Qualquer pessoa que tenha noites maldormidas por períodos prolongados pode experimentar irritabilidade, fadiga, queda de concentração, aumento de peso e doenças cardíacas, além de correr o risco de desenvolver quadros depressivos. E quem não passa por fases insones vivendo em metrópoles com um ritmo alucinante de trabalho e opções intermináveis de entretenimento?
Um estudo epidemiológico dos distúrbios do sono, que está sendo concluído pelo Instituto do Sono da Universidade Federal de São Paulo (Unifesp), mostra que 13,2% dos paulistanos sofrem da sindrome da insônia. Pelos critérios internacionais, a insônia vira sindrome quando o sujeito apresenta queixas de dormir puco e mal; a duração das crises é de mais de um mês; e há consequências diretas no dia a dia do paciente. Os que apenas se queixam de insônia chegam a 37,6% dos moradores da cidade. Os dados revelam ainda que as mulheres são mais atingidas pela sindrome.
A insônia costuma ser mais sintoma do que doença - embora em 35% dos casos seja considerada primária, provocada por uma resposta anormal do cérebro ao stress, deixando as áreas relacionadas à vigilia mais ativadas. Quando é secundária, além de ser uma decorrência comum de outros distúrbios do sono, como a apnéia, a insônia é frequentemente associada à depressão. "Quem vem se tratar está muito aflito e geralmente condicionado a vários medicamentos", relata Anna Karla Smith, médica do sono.
Para ela, o fator determinante do tratamento da insônia crônica é a psicoterapia, para se tentar diminuir a necessidade de remédios e, em último estágio, para que o paciente reaprenda a dormir. "Quando crianças, dormimos mais, pois o sono é o momento de processamento das memórias", explica. "Na adolescência e na maturidade, criamos hábitos que nos mantêm longe da cama. E a cobrança do insone, de que ele precisa dormir de qualquer jeito, acaba tendo o efeito contrário".
NECESSIDADES
Carência de sono varia dependendo da pessoa.

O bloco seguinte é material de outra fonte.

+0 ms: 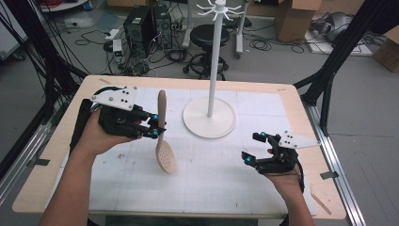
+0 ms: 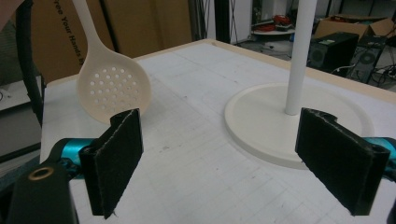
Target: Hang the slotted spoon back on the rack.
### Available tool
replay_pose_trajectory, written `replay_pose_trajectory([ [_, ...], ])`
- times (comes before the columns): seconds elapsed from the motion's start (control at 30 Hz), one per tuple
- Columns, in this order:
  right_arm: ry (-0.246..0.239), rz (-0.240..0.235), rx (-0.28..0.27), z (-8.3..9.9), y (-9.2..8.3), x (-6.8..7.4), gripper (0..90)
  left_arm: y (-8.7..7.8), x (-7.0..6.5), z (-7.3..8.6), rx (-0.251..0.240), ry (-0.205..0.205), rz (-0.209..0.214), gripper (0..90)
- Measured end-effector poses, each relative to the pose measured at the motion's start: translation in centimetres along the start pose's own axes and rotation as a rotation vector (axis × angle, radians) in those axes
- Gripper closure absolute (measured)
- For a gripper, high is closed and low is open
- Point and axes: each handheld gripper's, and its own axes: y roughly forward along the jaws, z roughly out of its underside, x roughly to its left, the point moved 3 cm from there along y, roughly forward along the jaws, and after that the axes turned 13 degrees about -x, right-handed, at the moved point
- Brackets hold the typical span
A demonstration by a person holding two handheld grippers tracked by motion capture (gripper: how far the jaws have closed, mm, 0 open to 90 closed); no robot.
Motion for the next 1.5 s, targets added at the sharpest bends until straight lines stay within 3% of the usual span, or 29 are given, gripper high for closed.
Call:
replay_pose_trajectory([
  [0.43,0.002,-0.012,-0.024,-1.3,0.1,-0.1,14.2,0.4,0.2,0.1,0.004,-0.008,0.012,75.2],
  [0.53,0.013,-0.038,-0.051,-2.2,0.4,0.0,14.2,0.7,0.2,0.1,0.006,-0.009,0.021,75.1],
  [0.73,-0.037,-0.087,-0.053,-4.7,1.8,0.9,14.2,1.6,0.1,-0.5,0.001,0.002,0.042,75.2],
  [0.9,-0.025,-0.181,-0.081,-6.9,3.2,1.5,14.2,2.5,0.0,-1.0,0.011,0.009,0.061,75.1],
  [1.03,-0.041,-0.22,-0.106,-8.8,3.8,2.0,14.2,2.9,0.0,-1.3,0.007,0.014,0.07,75.2],
  [1.17,-0.055,-0.266,-0.095,-10.2,4.6,2.6,14.2,3.3,0.0,-1.5,0.008,0.021,0.08,75.1],
  [1.5,-0.1,-0.329,-0.095,-12.5,7.0,4.4,14.3,4.5,-0.3,-2.6,0.008,0.04,0.088,75.1],
])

Nem todos precisam de 8 horas de sono para se sentir revigorados. Os pequenos dormidores, cerca de 2% das pessoas, carecem apenas de 5 a 6 horas. E os grandes dormidores, outros 2%, de 10 a 11. "O importante é que, ao acordar, você cante com os passarinhos, de tão bem dispotso", brinca Monica Andersen, professora de Medicina e Biologia do Sono da Unifesp.
Se a quantidade de sono pode variar, a qualidade tem de ser garantida, porque uma série de processos neurológicos e hormonais acontece quando adormecemos. No primeiro estágio do sono, entre 22 e 2 horas, o hormônio do crescimento é liberado. "Por isso, mesmo com toda a resistência, os adolescentes deveriam dormir mais cedo", diz Monica.

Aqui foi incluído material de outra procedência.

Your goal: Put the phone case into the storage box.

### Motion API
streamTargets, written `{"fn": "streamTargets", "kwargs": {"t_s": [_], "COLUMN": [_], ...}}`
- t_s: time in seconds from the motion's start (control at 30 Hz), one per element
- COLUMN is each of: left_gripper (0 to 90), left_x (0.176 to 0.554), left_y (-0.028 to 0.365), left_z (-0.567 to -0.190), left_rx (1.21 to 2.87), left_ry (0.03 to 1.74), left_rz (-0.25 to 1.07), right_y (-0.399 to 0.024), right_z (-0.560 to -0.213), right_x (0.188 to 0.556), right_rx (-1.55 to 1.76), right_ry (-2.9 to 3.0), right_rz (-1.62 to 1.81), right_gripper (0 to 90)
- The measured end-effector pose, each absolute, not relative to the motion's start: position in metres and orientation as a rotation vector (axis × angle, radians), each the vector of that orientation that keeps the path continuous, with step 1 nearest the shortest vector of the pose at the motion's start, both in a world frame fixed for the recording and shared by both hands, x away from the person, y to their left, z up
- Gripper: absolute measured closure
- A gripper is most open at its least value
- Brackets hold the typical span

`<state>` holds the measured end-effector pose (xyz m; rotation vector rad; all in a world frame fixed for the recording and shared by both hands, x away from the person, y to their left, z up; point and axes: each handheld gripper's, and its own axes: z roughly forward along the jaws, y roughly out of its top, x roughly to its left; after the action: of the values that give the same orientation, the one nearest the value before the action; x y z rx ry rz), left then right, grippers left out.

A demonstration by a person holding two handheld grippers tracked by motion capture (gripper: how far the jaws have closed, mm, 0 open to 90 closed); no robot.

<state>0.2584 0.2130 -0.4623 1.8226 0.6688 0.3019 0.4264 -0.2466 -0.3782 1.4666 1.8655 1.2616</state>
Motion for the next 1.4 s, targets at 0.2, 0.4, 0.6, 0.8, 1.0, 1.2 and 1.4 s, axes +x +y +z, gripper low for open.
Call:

É durante o sono também que o corpo regula o cortisol, hormônio do stress. Perto da hora de dormir, ele deve estar o mais baixo possível, porque, naturalmente, seu nível vai se elevar conforme a manhã se aproxima. "Não à toa, quando temos um compromisso importante no dia seguinte ficamos com o sono fragmentado. É o cortisol agindo".
A pesquisadora explica que a ciência ainda não detecou o "botão liga-e-desliga" do corpo humano, "senão curaríamos a insônia". Mas alerta que, quando vai chegando a hora de deitar, a temperatura do nosso corpo cai e, reagindo à escuridão, a melatonina, hormônio indutor do sono, é produzida. "Isso numa sociedade que respeita o ciclo claro-escuro, o que a nossa não tem feito. A dica é jantar à luz de velas e assistir à TV na penumbra", sugere a professora.
Medidas extremas
Mas, afinal, a insônia pode se tornar tão crítica a ponto de levar à morte? Excluindo-se a overdose de medicamentos, que obviamente pode ser fatal, a privação do sono só é comprovadamente letal em animais. Um experimento de pesquisadores americanos com ratos, em 1983, em que as cobaias foram privadas totalmente do sono por 10 dias, mostrou que sim, falta de sono mata.
Claro que essa é uma experiência que ninguém está disposto a repetir ou a fazer em humanos - a não ser em situações de tortura. O que se sabe é que pessoas que não dormem direito há vários dias podem apresentar dores musculares, visão embaçada e discurso confuso. O ritmo dos batimentos cardíacos aumenta e a memória raleia. Os níveis de cortisol, hormônio relacionado ao stress, disparam. São esses os efeitos que podem levar a uma automedicação desesperada e ao sono eterno.
A alternativa é procurar ajuda profissional e tratamentos. "Com os remédios mais modernos, as terapias auxiliares e algumas mudanças de hábitos é possível dar ao insone uma qualidade de vida", afirma a neurologista Anna Karla.